In the preceding configuration, CORSRule includes the following additional optional parameters:

  • MaxAgeSeconds—Specifies the time in seconds that the browser will cache an Amazon S3 response to a pre-flight OPTIONS request for the specified resource. In this example, this parameter is 3000 seconds. Caching enables the browsers to avoid sending pre-flight OPTIONS request to Amazon S3 for repeated requests.

  • ExposeHeader—Identifies the response header (in this case x-amz-server-side-encryption) that you want customers to be able to access from their applications (for example, from a JavaScript XMLHttpRequest object).

When Amazon S3 receives a cross-origin request (or a pre-flight OPTIONS request) against a bucket, it evaluates the cors configuration on the bucket and uses the first CORSRule rule that matches the incoming browser request to enable a cross-origin request.

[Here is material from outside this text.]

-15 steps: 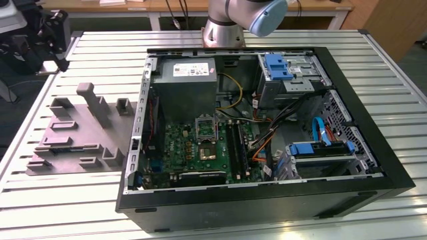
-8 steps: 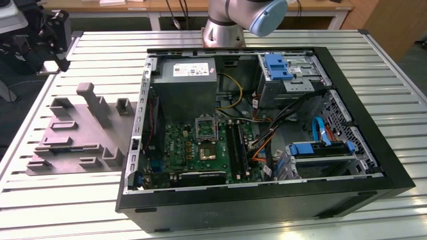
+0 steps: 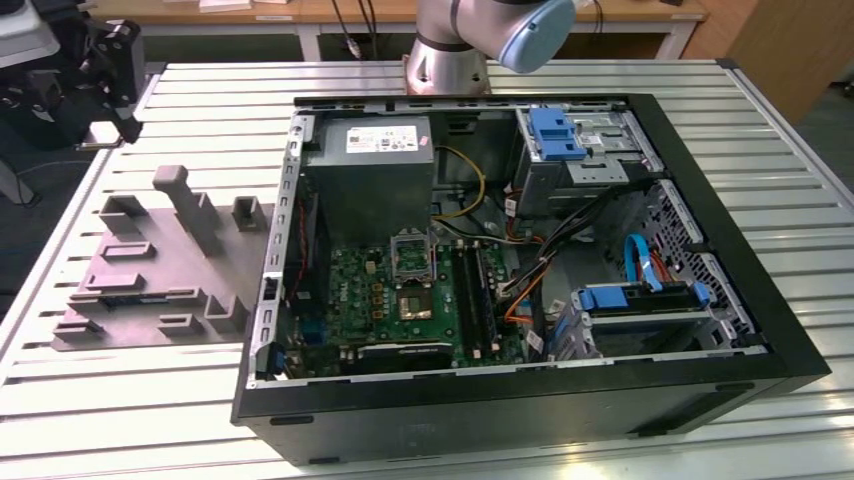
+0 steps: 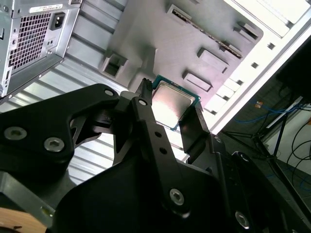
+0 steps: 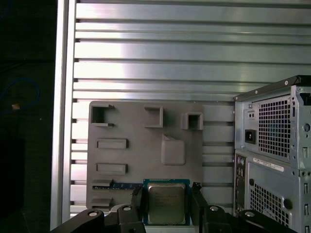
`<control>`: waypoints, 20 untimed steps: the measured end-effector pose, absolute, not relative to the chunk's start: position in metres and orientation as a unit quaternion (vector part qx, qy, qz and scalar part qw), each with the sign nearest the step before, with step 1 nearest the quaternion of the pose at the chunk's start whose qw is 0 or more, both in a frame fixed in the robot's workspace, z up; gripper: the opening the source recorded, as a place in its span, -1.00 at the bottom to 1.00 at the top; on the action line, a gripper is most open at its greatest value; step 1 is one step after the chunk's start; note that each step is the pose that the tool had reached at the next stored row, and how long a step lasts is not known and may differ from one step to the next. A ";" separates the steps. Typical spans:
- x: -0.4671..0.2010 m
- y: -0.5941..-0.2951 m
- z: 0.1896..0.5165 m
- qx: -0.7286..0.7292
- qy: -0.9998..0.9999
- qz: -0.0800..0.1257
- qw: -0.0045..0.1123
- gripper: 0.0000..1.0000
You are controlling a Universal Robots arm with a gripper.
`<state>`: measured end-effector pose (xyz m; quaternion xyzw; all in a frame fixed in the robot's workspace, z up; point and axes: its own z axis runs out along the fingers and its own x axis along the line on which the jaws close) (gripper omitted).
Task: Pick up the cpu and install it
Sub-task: 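Pick up the cpu and move it towards the insertion slot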
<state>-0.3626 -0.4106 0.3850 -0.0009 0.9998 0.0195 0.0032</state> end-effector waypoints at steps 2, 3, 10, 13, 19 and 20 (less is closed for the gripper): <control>-0.362 -0.411 0.385 -0.001 1.000 0.019 0.003 -0.06; -0.362 -0.411 0.385 -0.001 1.000 0.019 0.003 -0.06; -0.360 -0.411 0.385 -0.001 1.000 0.019 0.003 -0.06; -0.360 -0.411 0.385 -0.001 1.000 0.019 0.003 -0.06; -0.359 -0.411 0.385 -0.001 1.000 0.019 0.003 -0.06; -0.358 -0.411 0.385 -0.001 1.000 0.019 0.003 -0.06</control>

For a rule to match, the following conditions must be met:

  • The request's Origin header must match AllowedOrigin elements.

  • The request method (for example, GET, PUT, HEAD and so on) or the Access-Control-Request-Method header in case of a pre-flight OPTIONS request must be one of the AllowedMethod elements.

  • Every header specified in the Access-Control-Request-Headers request header of a pre-flight request must match an AllowedHeader element.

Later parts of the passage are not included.